Exercise prompt: Without any of the pictures, print every record below exactly.

══ Given entries

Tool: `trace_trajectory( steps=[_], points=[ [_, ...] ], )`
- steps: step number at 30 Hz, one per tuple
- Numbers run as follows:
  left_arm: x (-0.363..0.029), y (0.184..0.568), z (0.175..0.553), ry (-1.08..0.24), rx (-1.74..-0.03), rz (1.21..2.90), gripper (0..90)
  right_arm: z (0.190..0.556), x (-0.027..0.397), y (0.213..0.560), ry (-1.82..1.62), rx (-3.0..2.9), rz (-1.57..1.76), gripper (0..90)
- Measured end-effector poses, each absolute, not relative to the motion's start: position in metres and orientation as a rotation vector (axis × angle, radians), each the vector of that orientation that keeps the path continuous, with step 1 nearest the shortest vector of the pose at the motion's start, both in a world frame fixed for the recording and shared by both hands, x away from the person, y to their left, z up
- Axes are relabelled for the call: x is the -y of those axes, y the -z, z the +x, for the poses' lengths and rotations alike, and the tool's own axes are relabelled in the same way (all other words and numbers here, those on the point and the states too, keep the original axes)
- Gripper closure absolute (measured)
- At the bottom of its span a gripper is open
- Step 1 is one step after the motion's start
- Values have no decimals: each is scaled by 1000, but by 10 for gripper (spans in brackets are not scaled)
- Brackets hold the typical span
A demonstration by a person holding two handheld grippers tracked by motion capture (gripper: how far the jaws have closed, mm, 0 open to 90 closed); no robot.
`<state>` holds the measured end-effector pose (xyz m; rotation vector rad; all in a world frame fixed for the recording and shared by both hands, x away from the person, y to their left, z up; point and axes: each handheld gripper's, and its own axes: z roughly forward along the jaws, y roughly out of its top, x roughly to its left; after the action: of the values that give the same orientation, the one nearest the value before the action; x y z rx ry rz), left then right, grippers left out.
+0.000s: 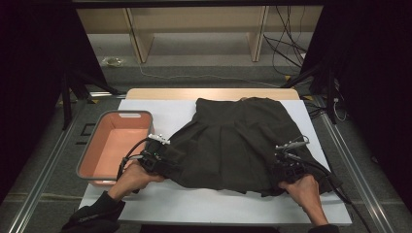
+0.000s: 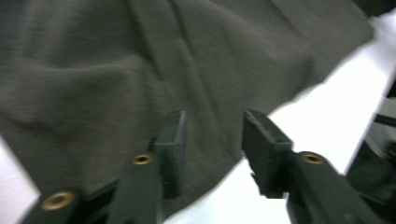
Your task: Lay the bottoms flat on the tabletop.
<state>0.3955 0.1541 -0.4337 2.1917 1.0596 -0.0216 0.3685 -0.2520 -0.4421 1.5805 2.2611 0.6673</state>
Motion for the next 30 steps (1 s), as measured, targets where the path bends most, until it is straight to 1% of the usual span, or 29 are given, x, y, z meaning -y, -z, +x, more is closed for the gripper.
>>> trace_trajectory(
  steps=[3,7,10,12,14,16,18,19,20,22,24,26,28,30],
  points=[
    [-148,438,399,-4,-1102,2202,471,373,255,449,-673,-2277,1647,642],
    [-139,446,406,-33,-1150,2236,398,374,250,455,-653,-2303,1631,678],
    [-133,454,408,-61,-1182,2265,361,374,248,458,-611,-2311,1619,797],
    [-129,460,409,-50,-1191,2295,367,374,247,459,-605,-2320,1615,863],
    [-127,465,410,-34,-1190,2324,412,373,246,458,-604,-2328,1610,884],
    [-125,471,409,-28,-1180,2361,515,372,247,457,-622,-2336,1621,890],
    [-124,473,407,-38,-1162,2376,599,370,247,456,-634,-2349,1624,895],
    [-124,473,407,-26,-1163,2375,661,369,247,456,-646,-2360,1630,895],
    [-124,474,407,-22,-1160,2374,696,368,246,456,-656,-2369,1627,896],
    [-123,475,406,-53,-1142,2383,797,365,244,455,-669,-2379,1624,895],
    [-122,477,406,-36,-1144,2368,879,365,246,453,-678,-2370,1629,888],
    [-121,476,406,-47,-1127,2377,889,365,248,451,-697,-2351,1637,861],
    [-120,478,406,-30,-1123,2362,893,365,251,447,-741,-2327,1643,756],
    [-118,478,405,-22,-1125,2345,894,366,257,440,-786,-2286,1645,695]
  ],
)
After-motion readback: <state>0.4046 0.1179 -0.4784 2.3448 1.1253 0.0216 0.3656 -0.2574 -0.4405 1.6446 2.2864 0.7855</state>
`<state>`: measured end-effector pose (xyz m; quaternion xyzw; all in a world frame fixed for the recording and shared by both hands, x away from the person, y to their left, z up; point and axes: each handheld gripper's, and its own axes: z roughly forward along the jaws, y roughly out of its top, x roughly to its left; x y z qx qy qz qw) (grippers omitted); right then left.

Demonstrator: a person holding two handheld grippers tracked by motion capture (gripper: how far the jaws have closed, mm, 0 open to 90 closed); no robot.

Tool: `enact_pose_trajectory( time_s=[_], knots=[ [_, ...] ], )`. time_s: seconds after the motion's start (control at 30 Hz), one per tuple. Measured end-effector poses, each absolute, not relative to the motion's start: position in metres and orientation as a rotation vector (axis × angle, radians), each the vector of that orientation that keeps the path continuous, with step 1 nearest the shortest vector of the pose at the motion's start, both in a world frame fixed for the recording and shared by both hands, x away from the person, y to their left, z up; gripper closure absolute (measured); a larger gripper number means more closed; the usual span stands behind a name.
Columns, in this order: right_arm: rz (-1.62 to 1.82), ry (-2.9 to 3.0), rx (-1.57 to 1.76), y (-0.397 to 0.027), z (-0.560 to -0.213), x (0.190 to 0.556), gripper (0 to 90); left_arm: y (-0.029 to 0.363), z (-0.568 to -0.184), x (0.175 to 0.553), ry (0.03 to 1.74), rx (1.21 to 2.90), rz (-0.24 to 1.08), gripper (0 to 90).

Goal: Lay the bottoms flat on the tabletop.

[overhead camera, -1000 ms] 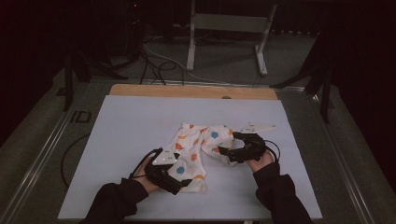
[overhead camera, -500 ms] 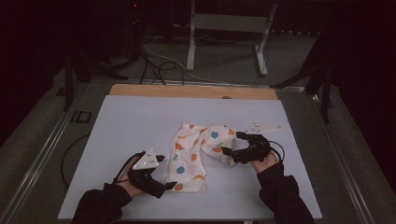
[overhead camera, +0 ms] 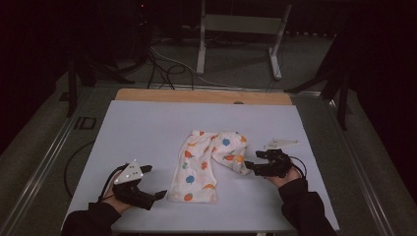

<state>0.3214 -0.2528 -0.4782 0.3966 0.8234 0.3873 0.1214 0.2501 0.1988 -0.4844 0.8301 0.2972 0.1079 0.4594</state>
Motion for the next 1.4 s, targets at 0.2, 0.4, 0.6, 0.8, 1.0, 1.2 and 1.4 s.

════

Output for this exercise:
Tool: `trace_trajectory( steps=[_], points=[ [_, ...] ], )`
- steps: step number at 30 Hz, one per tuple
- Numbers run as follows:
  left_arm: x (-0.363..0.029), y (0.184..0.568), z (0.175..0.553), ry (-1.08..0.24), rx (-1.74..-0.03), rz (1.21..2.90), gripper (0..90)
  right_arm: z (0.190..0.556), x (-0.027..0.397), y (0.213..0.560), ry (-1.82..1.62), rx (-3.0..2.9), rz (-1.57..1.76), gripper (0..90)
- Measured end-effector poses, each absolute, not relative to the motion's start: position in metres and orientation as a rotation vector (axis × angle, radians), each the vector of that orientation that keeps the path continuous, with step 1 nearest the shortest vector of the pose at the motion's start, both in a world frame fixed for the recording and shared by both hands, x away from the person, y to their left, z up
- Axes are relabelled for the call: x is the -y of those axes, y the -z, z the +x, for the poses' lengths and rotations alike, and the tool's own axes are relabelled in the same way (all other words and numbers here, those on the point and the states too, keep the original axes)
- Gripper closure absolute (measured)
- At the bottom of its span a gripper is open
- Step 1 is one step after the motion's start
- Values have no decimals: each is scaled by 1000, but by 10 for gripper (spans in brackets are not scaled)
- Brackets hold the typical span
A demonstration by a person holding two handheld grippers tracked by motion capture (gripper: how far the jaws have closed, mm, 0 open to 90 closed); no robot.
`<state>` holds the measured end-effector pose (xyz m; rotation vector rad; all in a world frame fixed for the recording and shared by both hands, x away from the person, y to their left, z up; point and axes: each handheld gripper's, and its own axes: z roughly forward along the jaws, y roughly out of its top, x roughly to its left; after the action: of the values that give the same orientation, the one nearest the value before the action; x y z rx ry rz), left then right, grippers left out.
+0.000s: 
+0.000s: 
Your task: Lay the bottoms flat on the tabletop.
<state>0.3955 0.1541 -0.4337 2.1917 1.0596 -0.0216 0.3685 -0.2520 -0.4421 1.5805 2.2611 0.6673</state>
Motion for the next 30 steps (1 s), as measured, targets where the path bends most, until it is straight to 1% of the usual span, or 29 are given, x, y, z meaning -y, -z, +x, more is closed for the gripper.
>>> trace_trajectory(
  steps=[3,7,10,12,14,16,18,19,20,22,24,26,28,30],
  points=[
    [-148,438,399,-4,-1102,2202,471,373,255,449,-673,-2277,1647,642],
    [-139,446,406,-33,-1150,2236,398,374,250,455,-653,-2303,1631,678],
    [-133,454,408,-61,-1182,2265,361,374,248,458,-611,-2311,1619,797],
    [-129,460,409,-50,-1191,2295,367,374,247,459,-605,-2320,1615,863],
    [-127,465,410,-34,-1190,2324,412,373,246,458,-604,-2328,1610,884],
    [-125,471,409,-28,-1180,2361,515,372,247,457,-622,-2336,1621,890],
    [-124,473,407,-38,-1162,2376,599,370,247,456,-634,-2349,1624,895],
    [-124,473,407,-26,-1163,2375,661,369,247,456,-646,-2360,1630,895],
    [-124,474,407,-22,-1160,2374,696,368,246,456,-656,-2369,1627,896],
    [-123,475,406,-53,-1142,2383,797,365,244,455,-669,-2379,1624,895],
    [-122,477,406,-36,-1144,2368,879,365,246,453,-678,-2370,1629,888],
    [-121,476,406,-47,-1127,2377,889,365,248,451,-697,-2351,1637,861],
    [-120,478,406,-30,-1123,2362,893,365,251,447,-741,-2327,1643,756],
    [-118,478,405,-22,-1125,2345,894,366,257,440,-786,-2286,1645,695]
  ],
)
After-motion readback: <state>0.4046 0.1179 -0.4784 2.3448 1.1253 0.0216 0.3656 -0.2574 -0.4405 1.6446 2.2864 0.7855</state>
`<state>`: measured end-effector pose (xyz m; quaternion xyzw; all in a world frame fixed for the recording and shared by both hands, x away from the person, y to their left, z up; point and axes: each handheld gripper's, and its own axes: z roughly forward along the jaws, y roughly out of its top, x roughly to its left; x y z qx qy qz qw) (grippers omitted); right then left.

Demonstrator: a person holding two handheld grippers tracked by motion capture (gripper: how far the jaws have closed, mm, 0 open to 90 closed); no robot.

Tool: `enact_pose_trajectory( time_s=[_], knots=[ [_, ...] ], )`. time_s: seconds after the motion's start (control at 30 Hz), one per tuple. Measured end-effector poses, each absolute, not relative to the motion's start: position in metres and orientation as a rotation vector (axis × angle, radians), each the vector of that orientation that keeps the path continuous, with step 1 nearest the shortest vector of the pose at the motion's start, both in a world frame fixed for the recording and shared by both hands, x away from the person, y to their left, z up; gripper closure absolute (measured); a larger gripper number means more closed; the usual span stands behind a name.
Columns, in this order: right_arm: rz (-1.62 to 1.82), ry (-2.9 to 3.0), rx (-1.57 to 1.76), y (-0.397 to 0.027), z (-0.560 to -0.213), x (0.190 to 0.556), gripper (0 to 90); left_arm: y (-0.029 to 0.363), z (-0.568 to -0.184), x (0.175 to 0.553), ry (0.03 to 1.74), rx (1.21 to 2.90), rz (-0.24 to 1.08), gripper (0 to 90).

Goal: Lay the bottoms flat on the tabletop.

[overhead camera, -1000 ms] 
[overhead camera, -500 ms] 
[overhead camera, +0 ms] 

<state>0.3214 -0.2528 -0.4782 0.3966 0.8234 0.3873 0.1214 0.2501 0.1988 -0.4844 0.8301 0.2972 0.1079 0.4594</state>
Motion for the next 1.4 s, targets at 0.2, 0.4, 0.6, 0.8, 1.0, 1.2 and 1.4 s.

The answer has been supplied in full.